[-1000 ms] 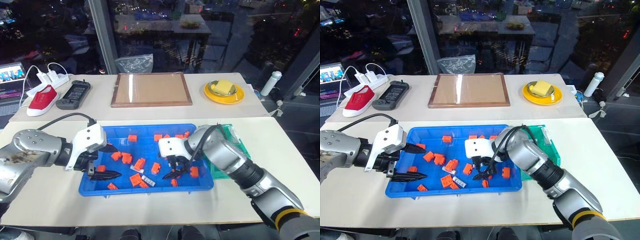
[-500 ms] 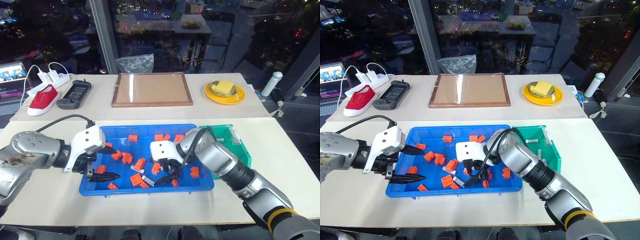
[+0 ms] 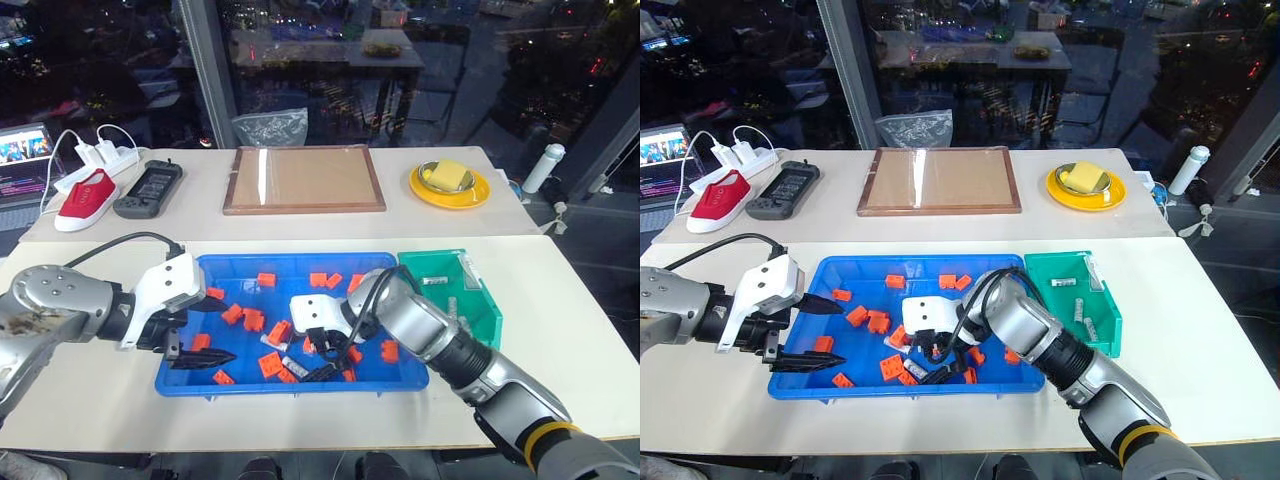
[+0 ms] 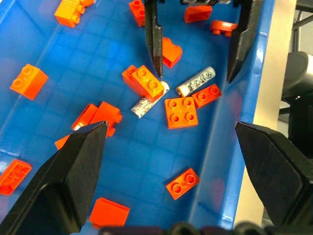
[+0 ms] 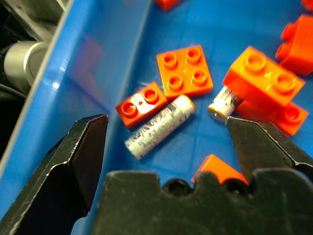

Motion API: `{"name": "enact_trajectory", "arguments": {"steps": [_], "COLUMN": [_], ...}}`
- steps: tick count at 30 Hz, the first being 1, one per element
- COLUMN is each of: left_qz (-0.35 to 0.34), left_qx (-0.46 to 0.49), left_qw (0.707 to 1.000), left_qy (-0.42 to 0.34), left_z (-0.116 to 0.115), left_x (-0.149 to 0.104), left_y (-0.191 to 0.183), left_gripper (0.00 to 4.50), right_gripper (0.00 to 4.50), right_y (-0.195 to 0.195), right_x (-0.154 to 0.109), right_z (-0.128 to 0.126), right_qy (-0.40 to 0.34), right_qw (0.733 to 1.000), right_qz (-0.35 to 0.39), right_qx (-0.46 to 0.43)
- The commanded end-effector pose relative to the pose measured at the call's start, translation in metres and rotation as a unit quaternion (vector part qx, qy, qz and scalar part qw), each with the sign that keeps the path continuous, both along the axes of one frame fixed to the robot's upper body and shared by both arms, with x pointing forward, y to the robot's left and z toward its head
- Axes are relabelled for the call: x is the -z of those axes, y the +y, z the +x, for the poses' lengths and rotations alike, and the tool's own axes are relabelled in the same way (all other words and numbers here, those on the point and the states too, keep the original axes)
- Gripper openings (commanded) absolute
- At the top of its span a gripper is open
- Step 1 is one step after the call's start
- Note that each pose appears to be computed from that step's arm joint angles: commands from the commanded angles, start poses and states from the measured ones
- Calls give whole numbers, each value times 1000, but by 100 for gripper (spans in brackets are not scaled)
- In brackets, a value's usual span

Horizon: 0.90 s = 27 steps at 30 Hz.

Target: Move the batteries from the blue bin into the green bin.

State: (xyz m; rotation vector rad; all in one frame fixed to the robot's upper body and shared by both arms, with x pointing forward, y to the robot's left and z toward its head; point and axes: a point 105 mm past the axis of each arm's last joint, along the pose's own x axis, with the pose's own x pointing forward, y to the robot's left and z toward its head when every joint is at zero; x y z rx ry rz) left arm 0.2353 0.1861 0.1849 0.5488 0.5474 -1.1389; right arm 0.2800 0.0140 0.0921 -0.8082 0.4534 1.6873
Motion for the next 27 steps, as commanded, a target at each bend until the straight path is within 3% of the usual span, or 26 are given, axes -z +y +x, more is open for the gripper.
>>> {"name": "enact_trajectory", "arguments": {"steps": [1, 8, 11, 17, 20, 27], "left_qz": [10, 9, 9, 7, 6, -4], "left_qx": [-2, -4, -4, -1, 1, 11], "left_qw": [1000, 1000, 1000, 1000, 1000, 999], "left_qy": [-20, -23, -24, -24, -25, -29], "left_z": [-1, 0, 0, 1, 2, 5], "left_x": [-9, -9, -9, -9, -9, -11], "left_y": [2, 2, 2, 1, 0, -5], "left_gripper": [450, 450, 450, 450, 450, 450], "right_gripper": [348, 100, 27, 28, 28, 28], "right_y": [1, -3, -4, -13, -28, -80], "right_x": [3, 4, 3, -15, -48, -100], "right_z": [9, 15, 17, 18, 5, 1], "right_qy": [-31, -39, -44, -63, -64, -35], "right_qw": [999, 999, 999, 998, 996, 997], "right_qz": [-7, -7, -6, 12, 36, 67], "right_qx": [2, 3, 7, -8, -49, 9]}}
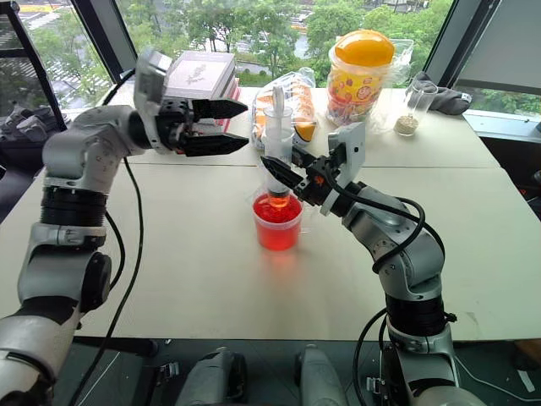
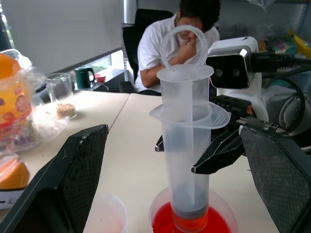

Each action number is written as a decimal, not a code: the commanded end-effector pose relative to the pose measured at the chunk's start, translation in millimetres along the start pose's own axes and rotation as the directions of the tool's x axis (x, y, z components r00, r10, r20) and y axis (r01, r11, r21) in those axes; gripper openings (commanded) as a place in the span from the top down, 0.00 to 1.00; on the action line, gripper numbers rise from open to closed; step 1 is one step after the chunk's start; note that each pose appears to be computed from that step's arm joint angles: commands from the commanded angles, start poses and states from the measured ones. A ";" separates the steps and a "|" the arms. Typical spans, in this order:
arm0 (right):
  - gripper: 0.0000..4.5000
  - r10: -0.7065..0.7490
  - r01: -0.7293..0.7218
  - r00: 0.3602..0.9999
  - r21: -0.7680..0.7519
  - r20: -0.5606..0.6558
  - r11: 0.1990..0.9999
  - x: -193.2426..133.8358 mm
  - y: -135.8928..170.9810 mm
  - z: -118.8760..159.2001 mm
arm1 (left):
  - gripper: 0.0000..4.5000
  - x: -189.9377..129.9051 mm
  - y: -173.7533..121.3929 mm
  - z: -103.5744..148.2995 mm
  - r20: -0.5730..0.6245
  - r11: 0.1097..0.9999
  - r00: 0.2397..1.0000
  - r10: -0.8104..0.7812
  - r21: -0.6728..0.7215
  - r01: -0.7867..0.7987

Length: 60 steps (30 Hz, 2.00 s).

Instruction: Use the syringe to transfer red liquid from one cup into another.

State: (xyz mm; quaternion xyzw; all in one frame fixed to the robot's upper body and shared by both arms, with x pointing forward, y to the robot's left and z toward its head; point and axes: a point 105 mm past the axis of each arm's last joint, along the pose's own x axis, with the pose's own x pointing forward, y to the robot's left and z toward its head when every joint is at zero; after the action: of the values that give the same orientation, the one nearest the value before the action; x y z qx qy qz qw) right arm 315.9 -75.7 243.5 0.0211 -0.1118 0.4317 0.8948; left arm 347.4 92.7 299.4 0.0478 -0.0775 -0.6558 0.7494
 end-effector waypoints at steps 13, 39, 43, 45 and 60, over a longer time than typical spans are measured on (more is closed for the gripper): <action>0.68 0.009 0.009 0.991 -0.131 0.136 0.991 51.0 -64.7 65.9 | 0.01 -24.8 3.5 5.8 0.002 0.987 0.989 0.147 0.067 -0.147; 0.68 -0.041 0.047 0.996 -0.063 0.085 0.997 66.1 -82.9 -6.4 | 0.01 58.2 50.4 33.4 0.062 0.972 0.979 0.192 0.124 -0.199; 0.68 -0.043 0.048 0.995 -0.067 0.085 0.997 65.8 -82.6 -6.3 | 0.01 64.6 53.6 30.3 0.039 0.975 0.979 0.200 0.094 -0.203; 0.68 -0.041 0.047 0.996 -0.069 0.084 0.996 65.9 -82.2 -6.4 | 0.01 66.5 53.5 29.3 0.034 0.977 0.980 0.194 0.086 -0.197; 0.68 -0.031 0.037 0.996 -0.081 0.078 0.996 67.0 -78.4 -5.8 | 0.99 83.4 53.0 19.2 0.005 0.983 0.984 0.176 0.058 -0.176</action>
State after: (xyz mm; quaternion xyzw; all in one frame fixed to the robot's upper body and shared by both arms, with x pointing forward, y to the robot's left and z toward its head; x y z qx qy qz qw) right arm 424.8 -79.1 233.4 0.0154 -0.1223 0.4017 0.9074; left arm 411.9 28.3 318.4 0.0497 -0.0809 -0.5739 0.8134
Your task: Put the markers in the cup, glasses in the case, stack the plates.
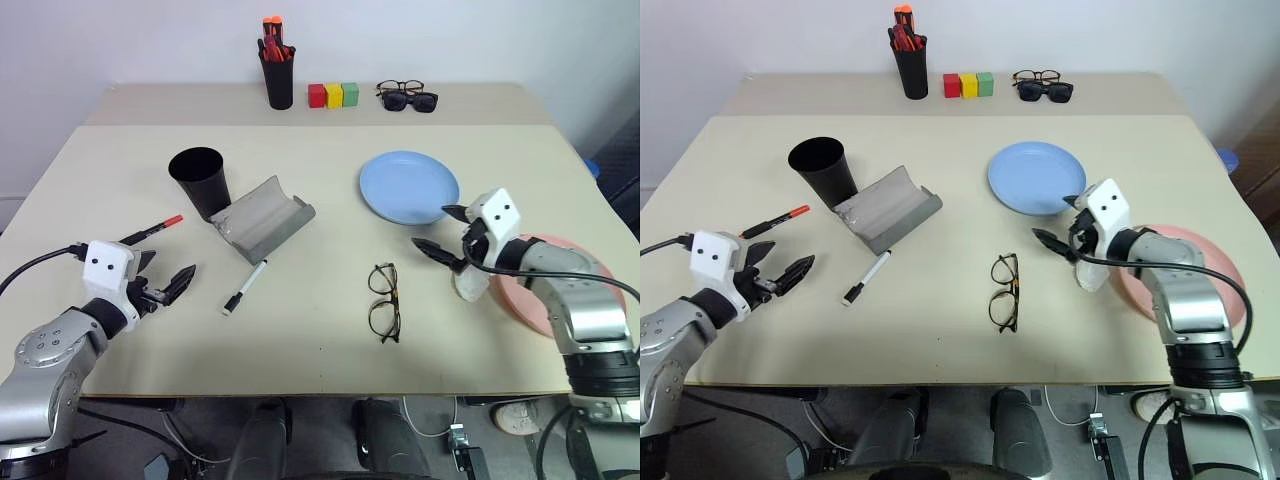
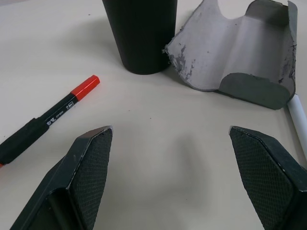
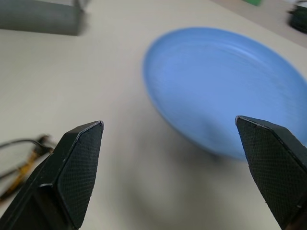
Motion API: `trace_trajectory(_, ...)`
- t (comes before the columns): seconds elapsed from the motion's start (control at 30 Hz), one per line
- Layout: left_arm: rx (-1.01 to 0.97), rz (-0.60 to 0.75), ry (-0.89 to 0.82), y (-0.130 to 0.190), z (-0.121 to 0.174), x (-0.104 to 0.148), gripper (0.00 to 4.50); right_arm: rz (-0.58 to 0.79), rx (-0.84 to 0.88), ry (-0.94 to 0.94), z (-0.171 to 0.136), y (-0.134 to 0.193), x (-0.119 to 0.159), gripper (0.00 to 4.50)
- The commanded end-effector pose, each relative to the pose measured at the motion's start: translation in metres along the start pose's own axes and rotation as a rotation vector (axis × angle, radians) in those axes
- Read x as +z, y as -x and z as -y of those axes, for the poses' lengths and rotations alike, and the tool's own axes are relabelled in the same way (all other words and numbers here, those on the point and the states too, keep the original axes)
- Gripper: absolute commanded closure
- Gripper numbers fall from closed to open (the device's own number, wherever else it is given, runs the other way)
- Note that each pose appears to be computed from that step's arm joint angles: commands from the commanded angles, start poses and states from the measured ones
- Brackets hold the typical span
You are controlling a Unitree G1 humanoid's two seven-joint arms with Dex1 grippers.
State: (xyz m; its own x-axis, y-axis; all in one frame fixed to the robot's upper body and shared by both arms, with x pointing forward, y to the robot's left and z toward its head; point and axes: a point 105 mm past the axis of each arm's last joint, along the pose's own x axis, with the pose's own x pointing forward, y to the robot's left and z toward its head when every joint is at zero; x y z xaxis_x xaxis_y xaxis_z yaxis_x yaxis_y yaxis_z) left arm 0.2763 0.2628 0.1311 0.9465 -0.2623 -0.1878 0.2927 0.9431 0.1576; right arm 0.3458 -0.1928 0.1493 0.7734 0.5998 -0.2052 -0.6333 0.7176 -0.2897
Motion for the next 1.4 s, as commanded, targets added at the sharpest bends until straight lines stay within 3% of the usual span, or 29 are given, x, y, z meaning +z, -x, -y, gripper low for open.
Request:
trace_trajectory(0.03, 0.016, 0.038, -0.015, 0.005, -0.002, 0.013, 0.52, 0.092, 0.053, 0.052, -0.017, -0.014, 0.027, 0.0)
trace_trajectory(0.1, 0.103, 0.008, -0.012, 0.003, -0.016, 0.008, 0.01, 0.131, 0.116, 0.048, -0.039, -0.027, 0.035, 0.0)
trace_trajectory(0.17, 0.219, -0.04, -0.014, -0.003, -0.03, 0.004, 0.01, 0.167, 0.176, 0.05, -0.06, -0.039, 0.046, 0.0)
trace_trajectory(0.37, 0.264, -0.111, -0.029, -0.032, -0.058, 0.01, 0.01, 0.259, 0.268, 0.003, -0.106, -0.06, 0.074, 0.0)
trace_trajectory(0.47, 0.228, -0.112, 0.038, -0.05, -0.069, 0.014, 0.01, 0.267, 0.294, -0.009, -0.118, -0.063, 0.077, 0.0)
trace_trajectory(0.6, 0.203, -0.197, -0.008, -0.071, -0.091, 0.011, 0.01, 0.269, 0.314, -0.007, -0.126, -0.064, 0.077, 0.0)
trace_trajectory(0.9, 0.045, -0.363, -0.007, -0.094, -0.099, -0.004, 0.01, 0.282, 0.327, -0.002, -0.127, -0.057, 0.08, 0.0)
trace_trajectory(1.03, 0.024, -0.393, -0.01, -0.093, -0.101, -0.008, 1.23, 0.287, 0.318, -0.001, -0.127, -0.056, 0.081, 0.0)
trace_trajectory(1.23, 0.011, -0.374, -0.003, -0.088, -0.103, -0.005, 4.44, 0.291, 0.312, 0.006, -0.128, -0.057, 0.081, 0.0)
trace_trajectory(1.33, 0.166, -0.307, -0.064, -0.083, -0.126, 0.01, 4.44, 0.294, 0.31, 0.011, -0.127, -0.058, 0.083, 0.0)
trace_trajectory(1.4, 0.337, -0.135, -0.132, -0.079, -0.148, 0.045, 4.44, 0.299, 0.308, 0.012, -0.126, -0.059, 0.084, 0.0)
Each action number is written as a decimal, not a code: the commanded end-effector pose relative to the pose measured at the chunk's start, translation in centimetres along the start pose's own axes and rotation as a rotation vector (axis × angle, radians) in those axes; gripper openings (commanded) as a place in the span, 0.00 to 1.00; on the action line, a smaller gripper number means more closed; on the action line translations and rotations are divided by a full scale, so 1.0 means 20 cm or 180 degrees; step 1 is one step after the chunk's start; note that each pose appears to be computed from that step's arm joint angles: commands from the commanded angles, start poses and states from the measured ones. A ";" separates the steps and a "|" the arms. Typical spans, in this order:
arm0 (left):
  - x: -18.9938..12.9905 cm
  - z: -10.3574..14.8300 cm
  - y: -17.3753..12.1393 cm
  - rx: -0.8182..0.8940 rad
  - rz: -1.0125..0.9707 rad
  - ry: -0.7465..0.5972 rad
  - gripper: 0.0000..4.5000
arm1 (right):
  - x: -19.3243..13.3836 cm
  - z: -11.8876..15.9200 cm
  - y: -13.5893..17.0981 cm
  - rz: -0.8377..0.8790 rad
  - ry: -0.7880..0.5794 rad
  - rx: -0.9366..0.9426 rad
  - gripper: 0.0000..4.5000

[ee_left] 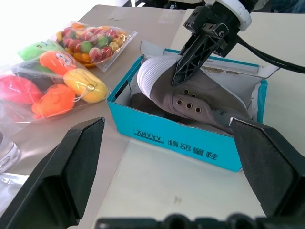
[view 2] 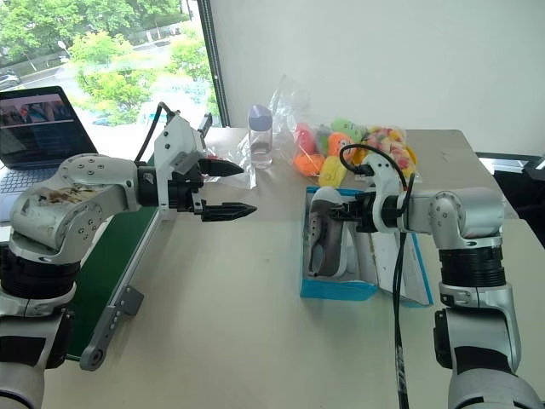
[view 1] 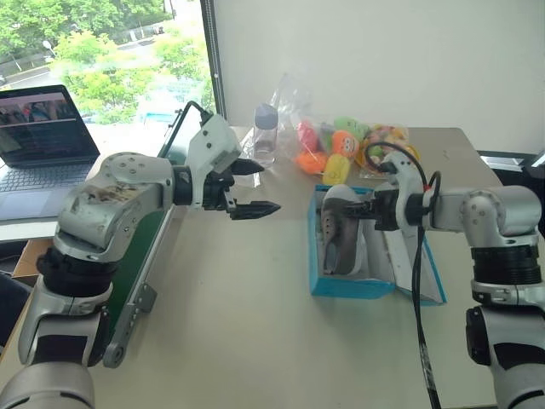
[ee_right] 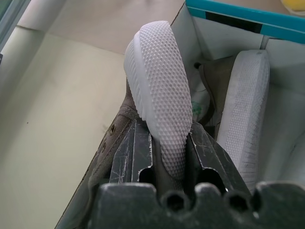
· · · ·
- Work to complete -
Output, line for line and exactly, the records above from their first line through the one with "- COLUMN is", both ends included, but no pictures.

- Output -
[-1000 ms] 
[-500 ms] 
[+0 ms] 
[+0 ms] 
[+0 ms] 

Motion API: `{"name": "enact_trajectory", "arguments": {"steps": [_], "COLUMN": [_], ...}}`
- steps: tick count at 30 Hz, the first being 1, one per element
- COLUMN is each of: left_qz (-0.35 to 0.34), left_qx (-0.46 to 0.49), left_qw (0.707 to 1.000), left_qy (-0.42 to 0.34), left_z (-0.116 to 0.115), left_x (-0.149 to 0.104), left_y (-0.191 to 0.183), left_gripper (0.00 to 4.50), right_gripper (0.00 to 4.50), right_y (-0.195 to 0.195), right_x (-0.154 to 0.109), right_z (-0.128 to 0.126), right_qy (-0.40 to 0.34), right_qw (0.733 to 1.000), right_qz (-0.35 to 0.39), right_qx (-0.46 to 0.43)

Nothing else is left to add to this answer.